Another possibility involves the use of Mulder's method as developed by Naik and Van Rosendale. [NR] In this method semicoarsened grids in both x and y (and z in three dimensions) are employed. The advantage is that general anisotropic problems require only point relaxation. This approach is compared to the above approach and shown to have better convergence factors but to be less efficient than the above method on machines like the CRAY-YMP. This method is being implemented on the CM-200 and CM-5 by using concurrent relaxation, interpolation, and restriction. This approach yields great parallelism but at the sacrifice of the splendid convergence factors.

A third possibility involves standard coarsening multigrid. This method seems less attractive than semicoarsening multigrid for SIMD machines, especially for three-dimensional problems.

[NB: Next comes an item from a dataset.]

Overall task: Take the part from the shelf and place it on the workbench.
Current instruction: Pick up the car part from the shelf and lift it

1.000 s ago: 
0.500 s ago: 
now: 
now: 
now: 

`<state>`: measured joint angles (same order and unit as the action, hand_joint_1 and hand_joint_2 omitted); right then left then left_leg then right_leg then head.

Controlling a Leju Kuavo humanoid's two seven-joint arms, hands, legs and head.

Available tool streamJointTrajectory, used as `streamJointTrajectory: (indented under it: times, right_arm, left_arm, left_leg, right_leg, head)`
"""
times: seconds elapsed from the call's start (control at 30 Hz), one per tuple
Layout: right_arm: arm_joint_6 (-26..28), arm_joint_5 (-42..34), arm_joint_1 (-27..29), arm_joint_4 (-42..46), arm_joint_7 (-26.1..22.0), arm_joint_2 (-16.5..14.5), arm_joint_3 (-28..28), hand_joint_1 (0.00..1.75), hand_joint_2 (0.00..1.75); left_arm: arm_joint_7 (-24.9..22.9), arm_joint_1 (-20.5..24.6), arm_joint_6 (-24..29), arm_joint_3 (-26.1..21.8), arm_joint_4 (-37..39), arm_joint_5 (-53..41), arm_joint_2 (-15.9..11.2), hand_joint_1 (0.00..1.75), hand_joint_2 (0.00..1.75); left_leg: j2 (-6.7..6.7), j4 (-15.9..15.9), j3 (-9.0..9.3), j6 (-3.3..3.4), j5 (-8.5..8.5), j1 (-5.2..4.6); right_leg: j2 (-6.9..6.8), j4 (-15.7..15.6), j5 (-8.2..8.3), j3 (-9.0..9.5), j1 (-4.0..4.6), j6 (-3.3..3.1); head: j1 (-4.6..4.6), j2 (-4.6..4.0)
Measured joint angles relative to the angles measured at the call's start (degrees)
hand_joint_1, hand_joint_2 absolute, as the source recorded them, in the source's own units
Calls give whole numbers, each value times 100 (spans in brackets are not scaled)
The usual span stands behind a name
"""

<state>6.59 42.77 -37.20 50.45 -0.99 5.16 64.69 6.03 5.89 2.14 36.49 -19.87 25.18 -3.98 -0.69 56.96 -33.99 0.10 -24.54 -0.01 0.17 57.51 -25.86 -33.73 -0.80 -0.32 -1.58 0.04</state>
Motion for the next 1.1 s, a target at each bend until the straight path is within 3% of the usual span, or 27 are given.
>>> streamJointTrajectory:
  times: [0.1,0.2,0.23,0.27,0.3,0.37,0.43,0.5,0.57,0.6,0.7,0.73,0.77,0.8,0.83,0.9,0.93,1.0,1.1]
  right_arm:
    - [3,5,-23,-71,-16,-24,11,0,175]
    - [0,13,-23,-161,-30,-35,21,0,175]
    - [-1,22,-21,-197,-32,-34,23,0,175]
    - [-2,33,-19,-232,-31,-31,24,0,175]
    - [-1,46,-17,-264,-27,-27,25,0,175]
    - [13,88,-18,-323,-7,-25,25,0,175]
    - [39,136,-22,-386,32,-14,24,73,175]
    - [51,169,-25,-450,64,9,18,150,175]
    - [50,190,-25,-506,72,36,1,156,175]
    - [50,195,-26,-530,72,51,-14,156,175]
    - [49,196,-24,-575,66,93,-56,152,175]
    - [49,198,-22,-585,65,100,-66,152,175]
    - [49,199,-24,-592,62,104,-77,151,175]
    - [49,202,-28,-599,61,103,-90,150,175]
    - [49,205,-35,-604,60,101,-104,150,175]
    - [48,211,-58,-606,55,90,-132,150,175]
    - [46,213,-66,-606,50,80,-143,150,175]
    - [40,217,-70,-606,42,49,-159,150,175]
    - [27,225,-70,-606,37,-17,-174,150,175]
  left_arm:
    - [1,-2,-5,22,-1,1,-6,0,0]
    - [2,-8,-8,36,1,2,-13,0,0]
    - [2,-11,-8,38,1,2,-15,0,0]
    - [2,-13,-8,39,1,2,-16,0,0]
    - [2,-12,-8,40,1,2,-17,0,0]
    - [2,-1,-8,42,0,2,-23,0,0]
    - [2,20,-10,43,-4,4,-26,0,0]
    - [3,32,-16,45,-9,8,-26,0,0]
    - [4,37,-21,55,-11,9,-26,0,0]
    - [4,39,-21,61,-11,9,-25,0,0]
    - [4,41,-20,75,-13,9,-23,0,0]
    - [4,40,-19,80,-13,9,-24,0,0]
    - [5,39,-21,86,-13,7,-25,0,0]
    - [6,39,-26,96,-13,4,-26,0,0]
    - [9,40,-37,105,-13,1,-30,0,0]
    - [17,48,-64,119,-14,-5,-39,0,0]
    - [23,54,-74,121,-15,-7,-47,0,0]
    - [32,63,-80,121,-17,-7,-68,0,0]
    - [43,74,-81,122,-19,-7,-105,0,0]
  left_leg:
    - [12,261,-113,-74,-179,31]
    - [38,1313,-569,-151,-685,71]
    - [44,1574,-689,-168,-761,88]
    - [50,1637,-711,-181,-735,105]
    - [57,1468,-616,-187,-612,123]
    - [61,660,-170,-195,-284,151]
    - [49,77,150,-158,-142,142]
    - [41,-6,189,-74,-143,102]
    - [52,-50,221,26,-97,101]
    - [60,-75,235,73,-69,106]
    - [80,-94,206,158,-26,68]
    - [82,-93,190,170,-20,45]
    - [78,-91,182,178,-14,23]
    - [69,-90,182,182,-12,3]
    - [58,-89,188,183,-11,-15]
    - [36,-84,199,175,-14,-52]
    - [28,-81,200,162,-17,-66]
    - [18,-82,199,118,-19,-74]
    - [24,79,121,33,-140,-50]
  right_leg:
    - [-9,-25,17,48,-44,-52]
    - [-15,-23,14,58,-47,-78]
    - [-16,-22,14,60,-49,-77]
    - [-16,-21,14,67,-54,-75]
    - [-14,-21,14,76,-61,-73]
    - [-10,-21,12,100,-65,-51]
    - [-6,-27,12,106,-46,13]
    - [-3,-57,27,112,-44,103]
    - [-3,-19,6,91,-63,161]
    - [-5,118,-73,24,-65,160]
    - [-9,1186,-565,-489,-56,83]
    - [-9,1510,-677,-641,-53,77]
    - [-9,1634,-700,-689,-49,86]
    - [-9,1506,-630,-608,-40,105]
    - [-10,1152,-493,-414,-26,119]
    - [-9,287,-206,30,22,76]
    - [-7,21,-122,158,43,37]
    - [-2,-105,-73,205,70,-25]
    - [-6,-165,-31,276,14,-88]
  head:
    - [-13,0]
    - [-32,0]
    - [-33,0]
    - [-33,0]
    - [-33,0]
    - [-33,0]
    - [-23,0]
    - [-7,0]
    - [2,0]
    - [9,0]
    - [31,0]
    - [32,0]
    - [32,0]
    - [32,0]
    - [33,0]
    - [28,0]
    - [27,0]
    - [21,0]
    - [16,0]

A final possibility is the method referred to as BHT in [DIR]. This method uses standard coarsening but for every grid employs four coarse grids, thus keeping all the processors busy at every level. Busyness of processors is not innately virtuous, but the employment of supplemental coarse grids gives rise to a method which requires only point relaxation for simple anisotropic problems. It is the latter feature which makes the BHT method potentially attractive.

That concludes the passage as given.